Armstrong works to address structural inequities via Nashville Heroes SC, a non-profit youth program he founded more than a decade ago to make the game more accessible to all communities in the rapidly-growing region. By soliciting donations and partnering with local businesses, Heroes keeps expenses low and covers costs for families in need.
“There are kids that are in the city that don’t play, that we just haven’t tapped into. It’s just the bottom line,” he explained. “Why haven’t we tapped into them? Because it costs so much money. Youth sports in America across the board costs money. But when we’re talking soccer, comparatively in other countries, the professional teams go in and scout the top youth players. They sign them up. They become registered players for that club, they become the property of that club. They develop that property, that talent, they use it for their first team or they sell it. That’s the business model. Over here, the business model doesn’t work that way.”
Armstrong pounded the pavement in his early years in Nashville, building relationships in working-class neighborhoods and connecting with youth in their diverse populations.
“I had like five apartment complexes that I frequented when I first got here,” he said. “We had kids from Myanmar, we had kids from Mexico, Kurdistan, Iraq, Syria, Congo, from all over. And I did a summer futsal league… they would take out the basketball court or the tennis court. And then we’d play futsal. Show up every Saturday and we’re going to do it right here. Don’t worry about transportation. Let’s pick your team. And boom, everybody plays, everybody’s there.
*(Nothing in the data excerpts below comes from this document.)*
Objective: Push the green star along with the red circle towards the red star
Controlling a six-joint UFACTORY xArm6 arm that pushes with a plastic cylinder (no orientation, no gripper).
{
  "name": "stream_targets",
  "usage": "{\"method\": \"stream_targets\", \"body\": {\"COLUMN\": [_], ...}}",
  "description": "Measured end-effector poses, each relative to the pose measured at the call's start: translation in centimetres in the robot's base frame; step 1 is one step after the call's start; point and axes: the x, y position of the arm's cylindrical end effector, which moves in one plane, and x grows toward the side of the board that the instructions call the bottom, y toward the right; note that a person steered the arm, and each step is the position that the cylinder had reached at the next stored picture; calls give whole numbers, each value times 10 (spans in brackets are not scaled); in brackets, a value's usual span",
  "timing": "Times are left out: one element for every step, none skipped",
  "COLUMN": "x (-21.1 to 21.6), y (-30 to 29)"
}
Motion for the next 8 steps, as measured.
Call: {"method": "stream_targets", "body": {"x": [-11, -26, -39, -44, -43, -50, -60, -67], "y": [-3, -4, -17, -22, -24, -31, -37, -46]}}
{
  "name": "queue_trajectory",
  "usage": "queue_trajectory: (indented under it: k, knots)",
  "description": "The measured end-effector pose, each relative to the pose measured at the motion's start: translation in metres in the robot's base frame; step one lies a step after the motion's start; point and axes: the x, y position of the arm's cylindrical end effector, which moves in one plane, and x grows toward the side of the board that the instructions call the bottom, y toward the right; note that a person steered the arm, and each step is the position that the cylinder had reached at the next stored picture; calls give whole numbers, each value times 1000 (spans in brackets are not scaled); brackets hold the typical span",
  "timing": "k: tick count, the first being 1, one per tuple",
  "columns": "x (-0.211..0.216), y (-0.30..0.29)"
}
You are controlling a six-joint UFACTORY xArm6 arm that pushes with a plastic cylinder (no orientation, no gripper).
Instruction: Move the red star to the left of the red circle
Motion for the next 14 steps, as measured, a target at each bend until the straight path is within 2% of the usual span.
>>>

So my piece is, let’s take this rec program to them.”
Having also coached and scouted extensively at competitive levels in Nashville, DC, Huntsville, Alabama and Ohio, Armstrong has an eye for talent. He has played a role in the development of several future professionals, including Sporting Kansas City midfielder Felipe Hernandez, a Nashville product who joined SKC’s academy in 2014 via an affiliation with Armstrong’s club and eventually signed a homegrown contract. Now, he looks out for promising youngsters in Heroes SC programs who might be ready to move up.
After so many years at grassroots level, Armstrong doesn’t sugarcoat the extent of the work that remains to be done to advance American soccer closer to fulfilling its potential. He does, though, see massive opportunities as the current USMNT group matures together on the road towards the 2026 North American World Cup, a process he’s watching closely.
He’s eager to see his old team blossom into genuine contenders on the world stage with their own style and personality.
“Optimistically, I think we’ve got a chance to create an identity, distinctly American,” said Armstrong. “We need to go into these types of games with almost like the American bravado, saying, I’m not scared of you. I don’t care what your history might be. I’m an American, and I came to show you what I got. So I’m not daunted. I’m not looking for your approval…. We need that sort of attitude to step on the field, that type of identity.”